A:  It is certainly the case that in China, where acupuncture is often provided as an outpatient facility in hospitals, acute conditions are treated daily for five or ten days. Although this is quite difficult to arrange in the UK for reasons of convenience and cost, many practitioners will see someone two or three times a week if the situation warrants it.
However, it is important to bear in mind that it is quite common for people to have a day or two where symptoms continue after treatment and even on occasion get a little worse, and it is really only possible to assess how well a treatment has taken after everything has settled. The analogy of the mud at the bottom of the pond is often used. Clearing it can make the water far more polluted for a couple of dats but then the residues settle and you can see what difference there has been.
At this early stage it might well be helpful if you could have an additional session, but if you can hang on for another day or so you may well find that the improvement continues enough to be able to hang on till next week.
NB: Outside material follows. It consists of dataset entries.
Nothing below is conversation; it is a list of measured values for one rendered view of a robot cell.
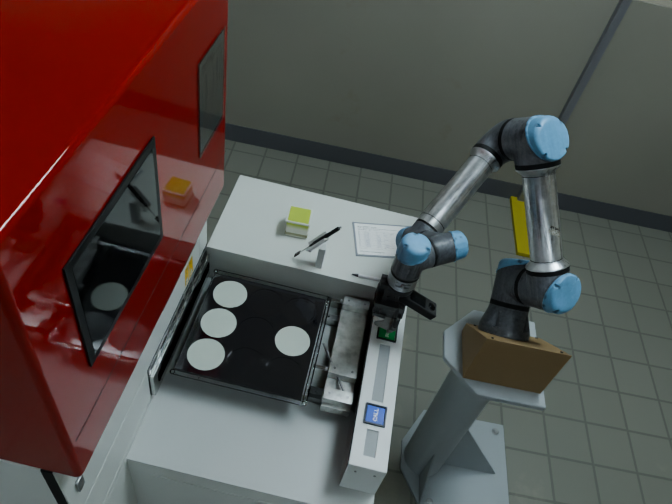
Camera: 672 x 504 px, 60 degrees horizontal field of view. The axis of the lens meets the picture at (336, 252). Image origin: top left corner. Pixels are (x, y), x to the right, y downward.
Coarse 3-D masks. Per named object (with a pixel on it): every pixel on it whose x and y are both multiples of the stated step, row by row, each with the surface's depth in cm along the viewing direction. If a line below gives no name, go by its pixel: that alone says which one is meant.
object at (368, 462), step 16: (400, 320) 169; (400, 336) 166; (368, 352) 160; (384, 352) 162; (400, 352) 162; (368, 368) 157; (384, 368) 158; (368, 384) 154; (384, 384) 155; (368, 400) 150; (384, 400) 151; (384, 416) 148; (368, 432) 145; (384, 432) 145; (352, 448) 141; (368, 448) 142; (384, 448) 142; (352, 464) 139; (368, 464) 139; (384, 464) 140; (352, 480) 145; (368, 480) 143
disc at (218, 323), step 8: (208, 312) 168; (216, 312) 168; (224, 312) 169; (208, 320) 166; (216, 320) 167; (224, 320) 167; (232, 320) 168; (208, 328) 164; (216, 328) 165; (224, 328) 165; (232, 328) 166; (216, 336) 163; (224, 336) 164
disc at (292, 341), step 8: (288, 328) 169; (296, 328) 169; (280, 336) 166; (288, 336) 167; (296, 336) 167; (304, 336) 168; (280, 344) 165; (288, 344) 165; (296, 344) 166; (304, 344) 166; (288, 352) 163; (296, 352) 164; (304, 352) 164
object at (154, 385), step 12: (204, 264) 174; (204, 276) 180; (192, 288) 168; (192, 300) 173; (180, 312) 161; (192, 312) 173; (180, 324) 167; (168, 336) 156; (180, 336) 165; (168, 348) 155; (168, 360) 159; (156, 372) 149; (156, 384) 152
If, however, you get a 24 or 48 hour improvement which then settles back to the levels of pain you experience before you should let your physio know and discuss with him or her what the best course of action is. 
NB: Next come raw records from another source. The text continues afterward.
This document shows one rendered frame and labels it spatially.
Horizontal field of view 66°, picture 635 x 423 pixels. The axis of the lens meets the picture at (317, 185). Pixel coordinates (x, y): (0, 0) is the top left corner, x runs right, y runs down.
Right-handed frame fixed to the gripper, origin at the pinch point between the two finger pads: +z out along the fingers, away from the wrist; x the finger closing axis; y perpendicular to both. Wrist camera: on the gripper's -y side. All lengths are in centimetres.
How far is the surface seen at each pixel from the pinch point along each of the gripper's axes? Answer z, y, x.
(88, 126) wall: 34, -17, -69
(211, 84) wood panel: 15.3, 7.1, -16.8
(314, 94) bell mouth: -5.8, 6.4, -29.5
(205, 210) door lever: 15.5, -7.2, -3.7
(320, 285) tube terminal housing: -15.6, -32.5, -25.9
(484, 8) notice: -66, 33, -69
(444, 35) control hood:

Q:  My daughter is suffering from a virus similar to glandular fever, causing tiredness, headaches and aches. Will acupuncture provide her with any benefit?


A:  The Chinese had no concept of virus or viral infection, but grouped the symptoms together and understood them as affects of the climate, because extremes of climate or rapid changes of climate induce symptoms similar to those we describe as colds or chills. The vocabulary which describes this, such as 'invasion of wind cold' or 'invasion of damp heat', is very much a part of colloquial Chinese vocabulary and accepted as an explanation for someone's illness.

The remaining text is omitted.